Мортал комбат и другие 90-е | страница 22
Все в нем было прекрасно – и зачесанные набок, залитые лаком волосы, и камзол, и тесные панталоны.
Он менял обличия: Треплев, Потёмкин, Бенедикт. Впервые мы увидели его в роли Потёмкина. Женщины на сцене не могли перед ним устоять. Мы, в зрительном зале, тоже не устояли.
Изучив афиши, узнали, что зовут его Николай Никифоров и ему двадцать пять лет. Мы знали о нем все. Он сообщал о себе устами Нины:
– Общая мировая душа – это я… я… Во мне душа и Александра Великого, и Цезаря, и Шекспира, и Наполеона, и последней пиявки.
И еще так:
– Я не желаю оскорбить своим недоверием какую-нибудь женщину и потому не верю ни одной. Окончательный вывод тот, что меня не проведешь, и я до конца жизни останусь холостяком.
За последние полгода мы зачастили в театр. Родители не знали истинной причины и увлечение одобряли.
– Ходят в театр каждую неделю, – рассказывали они на родительском собрании.
– Ваши девчонки – ну вообще, – сдержанно отвечали им.
Я сразу уступила первенство в любви Маше. Я восхищалась подругой так же, как восхищалась Бенедиктом.
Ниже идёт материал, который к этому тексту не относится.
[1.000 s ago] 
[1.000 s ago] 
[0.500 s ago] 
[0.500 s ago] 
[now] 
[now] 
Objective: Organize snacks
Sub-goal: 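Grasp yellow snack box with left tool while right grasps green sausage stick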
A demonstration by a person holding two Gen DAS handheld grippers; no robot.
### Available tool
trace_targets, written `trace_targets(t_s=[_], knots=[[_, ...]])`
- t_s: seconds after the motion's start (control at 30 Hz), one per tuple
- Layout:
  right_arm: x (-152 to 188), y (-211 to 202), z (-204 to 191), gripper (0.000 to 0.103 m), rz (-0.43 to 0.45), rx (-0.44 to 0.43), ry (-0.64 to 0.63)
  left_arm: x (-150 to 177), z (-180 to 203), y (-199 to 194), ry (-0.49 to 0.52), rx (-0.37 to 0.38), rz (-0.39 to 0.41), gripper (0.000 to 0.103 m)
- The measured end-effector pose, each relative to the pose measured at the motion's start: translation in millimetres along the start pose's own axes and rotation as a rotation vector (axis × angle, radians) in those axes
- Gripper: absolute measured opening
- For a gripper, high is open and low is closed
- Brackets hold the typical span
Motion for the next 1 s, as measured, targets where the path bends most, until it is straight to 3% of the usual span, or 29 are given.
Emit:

Они могли составить прекрасную пару.
Только она могла тонко дерзить учителям, умудряясь не грубить при этом. Учителя бесились – придраться было не к чему. И вообще за словом в карман не лезла. Однажды мы проходили мимо стайки дворовых девчонок, с которыми враждовали: сделав безразличные лица, плыли мимо.
– Прошли – и не поздоровались, – язвительно сказала их вожачка.
Маша повернула голову – и раздавила ее:
– А мы еще не прошли.
Сплошное восхищение. Какое остроумие, какая находчивость – «еще не прошли»!
Маша, думаю, не подозревала, что я тоже сильно и безнадежно влюблена в нашего героя.
Мне он больше всего нравился в роли рассеянного, взлохмаченного Треплева. Маше – в роли нахальноватого Бенедикта.
Мы ходили на каждый спектакль с его участием. Когда по болезни его заменили другим актером, неделю переживали, пока снова не увидели на сцене живого и здорового Потёмкина.
Под Новый год театр объявил набор студентов. Надо было выучить отрывок из любого стихотворного произведения и выступить перед дирекцией театра. Это был шанс приблизиться к божеству и войти в пантеон, хоть бы и на самую нижнюю его ступень.
Репетировали в актовом зале школы после уроков. Маша выбрала «Письмо Татьяны». Я – «Смерть поэта». Лермонтов всегда меня воодушевлял. Потом, подвывая, продекламировала его на красном ковре перед комиссией.
Претендентки сидели в узком холодном коридоре и ждали приговора. Вместе с нами сидело еще человек пять, все девчонки.